- **What is needed**
Copying nothing before it, reproduce the line that holds "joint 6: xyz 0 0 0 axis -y" and every line after it in the data, exactly.
::::::
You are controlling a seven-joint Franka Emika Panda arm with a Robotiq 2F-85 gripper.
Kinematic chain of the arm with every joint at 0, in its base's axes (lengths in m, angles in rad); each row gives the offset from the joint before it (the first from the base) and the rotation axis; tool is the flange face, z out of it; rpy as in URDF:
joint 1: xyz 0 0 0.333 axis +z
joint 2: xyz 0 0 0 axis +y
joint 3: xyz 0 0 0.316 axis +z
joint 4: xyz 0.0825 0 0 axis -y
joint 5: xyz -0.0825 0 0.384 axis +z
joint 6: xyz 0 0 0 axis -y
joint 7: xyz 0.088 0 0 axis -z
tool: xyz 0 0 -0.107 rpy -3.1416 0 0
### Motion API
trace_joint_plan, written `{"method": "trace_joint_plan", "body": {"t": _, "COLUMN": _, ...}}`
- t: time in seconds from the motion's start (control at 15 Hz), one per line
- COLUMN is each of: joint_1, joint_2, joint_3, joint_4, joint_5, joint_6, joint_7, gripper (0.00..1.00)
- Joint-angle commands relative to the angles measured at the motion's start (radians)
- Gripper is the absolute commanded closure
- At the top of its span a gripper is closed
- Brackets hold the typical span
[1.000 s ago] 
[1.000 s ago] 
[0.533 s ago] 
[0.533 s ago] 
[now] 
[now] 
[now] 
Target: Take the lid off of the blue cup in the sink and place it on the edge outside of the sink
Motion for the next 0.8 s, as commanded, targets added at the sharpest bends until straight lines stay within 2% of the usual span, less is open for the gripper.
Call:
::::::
- **Response area**
joint 6: xyz 0 0 0 axis -y
joint 7: xyz 0.088 0 0 axis -z
tool: xyz 0 0 -0.107 rpy -3.1416 0 0
### Motion API
trace_joint_plan, written `{"method": "trace_joint_plan", "body": {"t": _, "COLUMN": _, ...}}`
- t: time in seconds from the motion's start (control at 15 Hz), one per line
- COLUMN is each of: joint_1, joint_2, joint_3, joint_4, joint_5, joint_6, joint_7, gripper (0.00..1.00)
- Joint-angle commands relative to the angles measured at the motion's start (radians)
- Gripper is the absolute commanded closure
- At the top of its span a gripper is closed
- Brackets hold the typical span
[1.000 s ago] 
[1.000 s ago] 
[0.533 s ago] 
[0.533 s ago] 
[now] 
[now] 
[now] 
Target: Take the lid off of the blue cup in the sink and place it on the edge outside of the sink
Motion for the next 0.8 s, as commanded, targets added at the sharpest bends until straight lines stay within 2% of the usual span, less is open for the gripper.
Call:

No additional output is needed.